Work order:
Precisely the lines from the one with "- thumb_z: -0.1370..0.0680" through the end of the data, both included, must make up the response, each restated word for word.

=== Data below ===

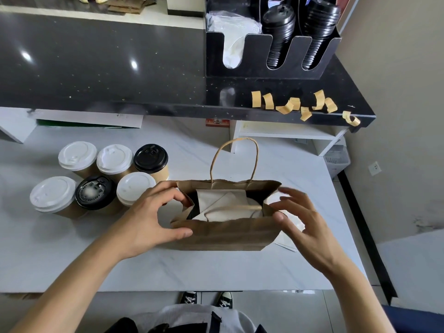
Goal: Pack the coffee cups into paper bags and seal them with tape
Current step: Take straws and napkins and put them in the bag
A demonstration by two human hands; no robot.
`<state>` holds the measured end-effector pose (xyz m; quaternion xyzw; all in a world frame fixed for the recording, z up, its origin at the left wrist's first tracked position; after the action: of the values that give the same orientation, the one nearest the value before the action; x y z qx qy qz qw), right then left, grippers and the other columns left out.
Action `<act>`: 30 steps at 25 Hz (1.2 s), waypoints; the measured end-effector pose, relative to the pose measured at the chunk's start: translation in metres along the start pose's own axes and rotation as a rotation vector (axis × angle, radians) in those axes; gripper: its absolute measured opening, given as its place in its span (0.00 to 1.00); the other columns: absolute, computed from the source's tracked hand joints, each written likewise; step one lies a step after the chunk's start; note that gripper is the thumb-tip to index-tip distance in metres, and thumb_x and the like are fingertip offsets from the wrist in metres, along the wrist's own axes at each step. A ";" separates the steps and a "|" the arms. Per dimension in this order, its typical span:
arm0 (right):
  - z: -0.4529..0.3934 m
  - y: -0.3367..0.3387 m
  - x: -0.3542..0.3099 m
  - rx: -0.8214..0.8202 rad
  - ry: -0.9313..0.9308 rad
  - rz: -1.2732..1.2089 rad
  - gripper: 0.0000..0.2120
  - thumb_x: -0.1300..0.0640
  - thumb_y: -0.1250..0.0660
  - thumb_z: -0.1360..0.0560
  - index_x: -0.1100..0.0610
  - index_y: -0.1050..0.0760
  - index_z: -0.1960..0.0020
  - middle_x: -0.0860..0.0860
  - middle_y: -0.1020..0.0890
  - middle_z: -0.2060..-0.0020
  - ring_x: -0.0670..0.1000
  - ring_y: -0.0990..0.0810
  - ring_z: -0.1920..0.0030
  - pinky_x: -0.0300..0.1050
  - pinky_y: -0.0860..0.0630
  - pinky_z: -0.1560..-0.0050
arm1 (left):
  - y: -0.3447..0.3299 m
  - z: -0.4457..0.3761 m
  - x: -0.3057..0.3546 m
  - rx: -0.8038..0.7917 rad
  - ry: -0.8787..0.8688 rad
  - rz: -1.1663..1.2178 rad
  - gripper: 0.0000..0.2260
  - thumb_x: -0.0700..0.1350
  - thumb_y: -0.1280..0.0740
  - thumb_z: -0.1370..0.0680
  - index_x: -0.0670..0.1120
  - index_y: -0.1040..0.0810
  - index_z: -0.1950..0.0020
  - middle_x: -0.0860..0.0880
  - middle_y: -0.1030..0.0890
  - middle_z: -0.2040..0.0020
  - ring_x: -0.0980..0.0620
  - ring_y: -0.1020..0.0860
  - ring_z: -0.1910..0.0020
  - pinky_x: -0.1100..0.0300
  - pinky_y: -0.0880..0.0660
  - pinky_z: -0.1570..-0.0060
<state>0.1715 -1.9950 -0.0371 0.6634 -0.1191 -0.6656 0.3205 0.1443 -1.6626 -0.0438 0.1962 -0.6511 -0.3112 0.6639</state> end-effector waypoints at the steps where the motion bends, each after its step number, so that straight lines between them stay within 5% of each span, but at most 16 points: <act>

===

Task result:
  - thumb_z: -0.1370..0.0680
  - index_x: -0.0670..0.1120
  - index_y: -0.1040..0.0810
  - index_z: -0.1950..0.0020
  - middle_x: -0.0860..0.0880
  - middle_y: -0.1030..0.0890
  - middle_z: -0.2040..0.0020
  - ring_x: -0.0980..0.0620
  - ring_y: -0.1020..0.0860
  - ring_z: -0.1910..0.0020
  - pinky_x: -0.1100..0.0300
  - pinky_y: -0.0880..0.0660
  - pinky_z: -0.1570..-0.0060
<state>0.1715 -1.9950 -0.0371 0.6634 -0.1191 -0.6656 0.3205 0.1443 -1.6626 -0.0438 0.1962 -0.6511 -0.3112 0.6639</state> end-effector waypoints at the steps where the motion bends, each after its step number, so that straight lines between them stay within 5% of each span, but at most 16 points: <act>

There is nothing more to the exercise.